In every myth written about the advent of fire there is the tension between creation and destruction. Light, warmth, renewal, and purification versus destruction, pain, loss and chaos. The gods who embodied fire were feared as much as they were revered. There is nothing like a flaming sword, flaming eyes, flaming hair or flaming breath to inspire knee-knocking terror. Still, the fascination is visceral and I think we are as helpless as the suicidal moth to resist an offering of fire.

It became our first technology, lifting us from an existence among animals onto a path toward controlling the world around us. As we learned the ways fire could serve us, I can imagine it changed everything. We could extend our territory, our life expectancy and even the length of our days. At night, around a flickering campfire we could gather under the stars and socialize. We’d develop a common language to share information and make plans, and at some point we’d start telling stories. We’d tell stories about the jouneys we’d made, the animals we hunted, and the people we knew. We’d also create tales to explain the heavenly bodies, weather and, fire.

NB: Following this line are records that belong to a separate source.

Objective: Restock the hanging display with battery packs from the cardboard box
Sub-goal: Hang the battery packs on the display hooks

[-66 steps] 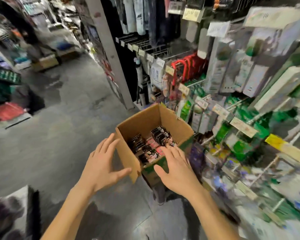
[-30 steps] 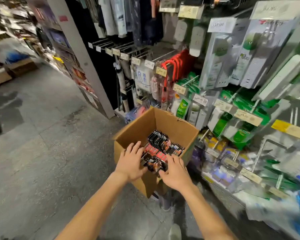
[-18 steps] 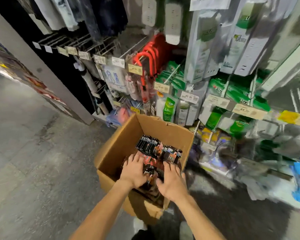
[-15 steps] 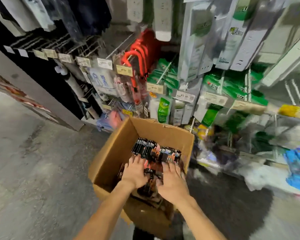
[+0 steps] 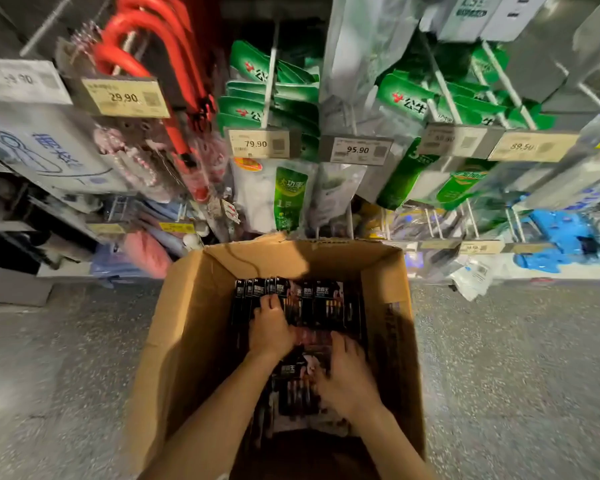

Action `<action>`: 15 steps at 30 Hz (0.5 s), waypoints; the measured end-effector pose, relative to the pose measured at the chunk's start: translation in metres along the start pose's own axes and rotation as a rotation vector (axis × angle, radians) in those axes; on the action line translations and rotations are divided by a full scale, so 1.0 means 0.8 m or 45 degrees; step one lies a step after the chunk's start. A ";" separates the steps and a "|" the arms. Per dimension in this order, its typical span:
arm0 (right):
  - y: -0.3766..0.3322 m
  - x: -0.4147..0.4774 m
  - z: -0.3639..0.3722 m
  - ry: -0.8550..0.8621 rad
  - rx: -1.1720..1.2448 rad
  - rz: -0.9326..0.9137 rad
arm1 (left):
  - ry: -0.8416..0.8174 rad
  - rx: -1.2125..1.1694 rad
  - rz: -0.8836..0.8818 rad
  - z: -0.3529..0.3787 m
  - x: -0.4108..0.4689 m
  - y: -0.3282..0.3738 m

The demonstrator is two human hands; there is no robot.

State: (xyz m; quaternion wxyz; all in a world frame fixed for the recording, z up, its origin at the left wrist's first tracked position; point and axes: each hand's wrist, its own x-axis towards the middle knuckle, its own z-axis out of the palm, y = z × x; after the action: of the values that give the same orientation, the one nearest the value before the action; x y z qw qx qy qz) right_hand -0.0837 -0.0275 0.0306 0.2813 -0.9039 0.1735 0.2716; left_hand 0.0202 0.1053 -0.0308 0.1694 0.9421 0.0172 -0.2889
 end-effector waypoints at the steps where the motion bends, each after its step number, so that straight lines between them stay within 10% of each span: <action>1: 0.003 0.003 0.004 0.021 0.018 0.009 | 0.043 -0.030 -0.016 0.008 0.004 0.001; 15: -0.003 -0.022 0.011 0.096 0.268 0.150 | 0.181 -0.457 -0.272 0.004 0.022 0.021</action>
State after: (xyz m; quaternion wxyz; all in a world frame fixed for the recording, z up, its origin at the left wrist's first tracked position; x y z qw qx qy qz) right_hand -0.0998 -0.0174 0.0359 0.3515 -0.8671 0.2642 0.2339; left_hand 0.0351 0.0872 -0.0376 0.3013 0.9076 0.1800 -0.2304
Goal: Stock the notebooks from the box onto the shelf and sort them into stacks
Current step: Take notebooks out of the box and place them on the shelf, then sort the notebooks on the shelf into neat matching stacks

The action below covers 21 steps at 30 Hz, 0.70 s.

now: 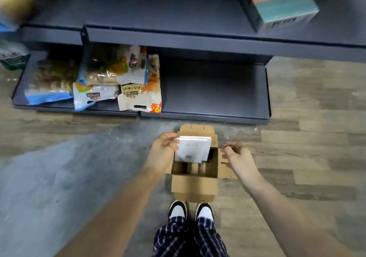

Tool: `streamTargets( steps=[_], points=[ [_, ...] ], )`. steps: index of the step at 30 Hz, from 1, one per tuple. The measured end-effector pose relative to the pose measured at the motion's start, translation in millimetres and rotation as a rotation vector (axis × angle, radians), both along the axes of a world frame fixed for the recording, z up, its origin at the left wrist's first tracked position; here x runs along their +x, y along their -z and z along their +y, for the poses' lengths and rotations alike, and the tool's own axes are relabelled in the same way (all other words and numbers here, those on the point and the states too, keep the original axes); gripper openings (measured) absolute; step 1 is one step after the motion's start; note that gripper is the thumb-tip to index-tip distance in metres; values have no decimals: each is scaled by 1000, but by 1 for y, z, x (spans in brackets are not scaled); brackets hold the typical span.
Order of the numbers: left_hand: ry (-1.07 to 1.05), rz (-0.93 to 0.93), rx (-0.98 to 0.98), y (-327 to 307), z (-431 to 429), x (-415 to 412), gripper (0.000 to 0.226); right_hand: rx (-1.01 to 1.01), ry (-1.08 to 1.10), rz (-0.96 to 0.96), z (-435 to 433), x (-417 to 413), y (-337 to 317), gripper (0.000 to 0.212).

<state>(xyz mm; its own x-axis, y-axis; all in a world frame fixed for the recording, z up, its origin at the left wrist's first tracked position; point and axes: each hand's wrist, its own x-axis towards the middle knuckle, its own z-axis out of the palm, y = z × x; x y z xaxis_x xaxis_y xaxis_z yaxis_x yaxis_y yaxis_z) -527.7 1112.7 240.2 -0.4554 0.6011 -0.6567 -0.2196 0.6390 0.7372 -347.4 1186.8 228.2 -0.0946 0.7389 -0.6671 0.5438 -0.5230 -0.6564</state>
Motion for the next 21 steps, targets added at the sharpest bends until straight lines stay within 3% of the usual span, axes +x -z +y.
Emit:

I imagine we might have started with stories about how it came to us. It was a gift stolen from the gods, or retrieved by Grandmother Spider, or snatched from under the Ostrich’s wing, or poured from an angry goddesses’ mountain, or snatched away by Crocodile or Rabbit or Water Rat. Maui managed to get his grandmother to donate a flaming fingernail. In all these stories, now called myths, the storytellers are weaving strands of imagination into the warp of their lives and their world. We watched the mesmerizing flames and listen carefully as someone told us about the schemes of clever Coyote, the bravery of doomed Prometheus, and the brilliance of trickster, Anansi. Cooperation triumphs over greed. Compassion triumphs over power. Intelligence triumphs over strength. From the myths we learn about so much more than stolen fire.